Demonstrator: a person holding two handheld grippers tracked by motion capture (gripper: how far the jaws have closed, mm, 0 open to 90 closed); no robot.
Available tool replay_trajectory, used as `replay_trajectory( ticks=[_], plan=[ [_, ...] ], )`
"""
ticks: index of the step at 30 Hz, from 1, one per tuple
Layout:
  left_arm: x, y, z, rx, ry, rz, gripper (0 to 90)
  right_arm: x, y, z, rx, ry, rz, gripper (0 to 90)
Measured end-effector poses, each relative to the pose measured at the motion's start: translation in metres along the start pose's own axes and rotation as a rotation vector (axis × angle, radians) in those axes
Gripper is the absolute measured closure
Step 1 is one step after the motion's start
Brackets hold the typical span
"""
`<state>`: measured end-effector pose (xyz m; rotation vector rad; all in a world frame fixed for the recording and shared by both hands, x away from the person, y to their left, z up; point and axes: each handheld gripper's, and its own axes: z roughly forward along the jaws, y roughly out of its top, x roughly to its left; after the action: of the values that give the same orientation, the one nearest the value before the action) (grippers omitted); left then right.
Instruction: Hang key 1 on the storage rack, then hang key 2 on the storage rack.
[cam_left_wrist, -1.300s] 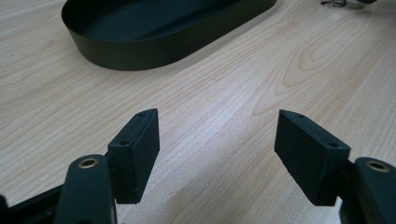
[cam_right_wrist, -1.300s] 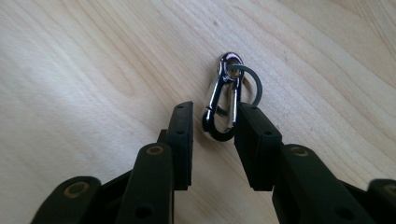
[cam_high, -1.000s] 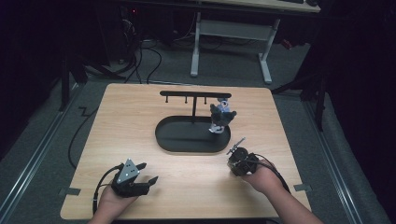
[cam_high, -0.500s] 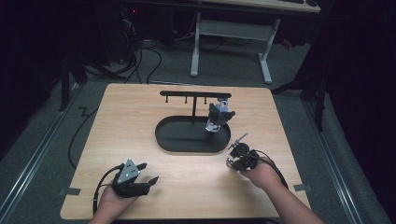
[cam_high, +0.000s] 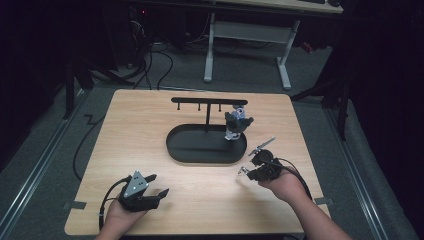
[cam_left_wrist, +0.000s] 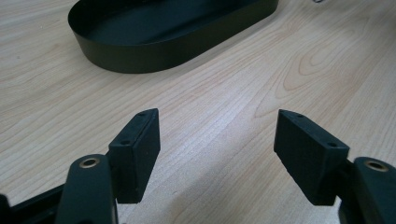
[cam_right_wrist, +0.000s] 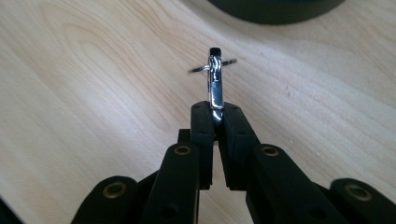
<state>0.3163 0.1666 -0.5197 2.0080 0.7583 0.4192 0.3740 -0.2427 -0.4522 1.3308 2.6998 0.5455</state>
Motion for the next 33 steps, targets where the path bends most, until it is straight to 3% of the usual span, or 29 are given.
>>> replay_trajectory(
  ticks=[7, 17, 30, 33],
  plan=[
    [0.0, 0.002, 0.001, -0.014, -0.006, 0.002, 32.2, -0.001, 0.003, -0.017, -0.057, 0.022, 0.005, 84.9],
    [-0.002, 0.003, 0.005, -0.015, -0.012, 0.012, 32.2, -0.007, 0.007, -0.033, -0.093, 0.011, 0.013, 84.8],
    [-0.003, 0.003, 0.0, -0.029, -0.006, 0.011, 32.1, -0.005, 0.04, -0.048, -0.121, -0.005, -0.01, 84.8],
    [-0.004, 0.002, 0.001, -0.009, -0.009, 0.023, 32.0, -0.004, 0.049, -0.051, -0.127, -0.005, -0.018, 84.9]
  ],
)
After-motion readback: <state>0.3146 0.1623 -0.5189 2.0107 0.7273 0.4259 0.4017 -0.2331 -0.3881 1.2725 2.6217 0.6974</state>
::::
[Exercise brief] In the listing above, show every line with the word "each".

[Reply]
Measured end-effector poses, each relative to the pose measured at the motion's start: translation in metres along the start pose's own axes and rotation as a rotation vector (axis × angle, radians) in those axes
`<state>`: measured end-effector pose (xyz m; rotation vector rad; all in a world frame fixed for the recording and shared by both hands, x away from the person, y to their left, z up; point and axes: each handheld gripper's, and its own axes: z roughly forward along the jaws, y roughly out of its top, x roughly to its left; after the action: of the values that give the same orientation, the one nearest the value before the action) (grippers omitted); left then right.

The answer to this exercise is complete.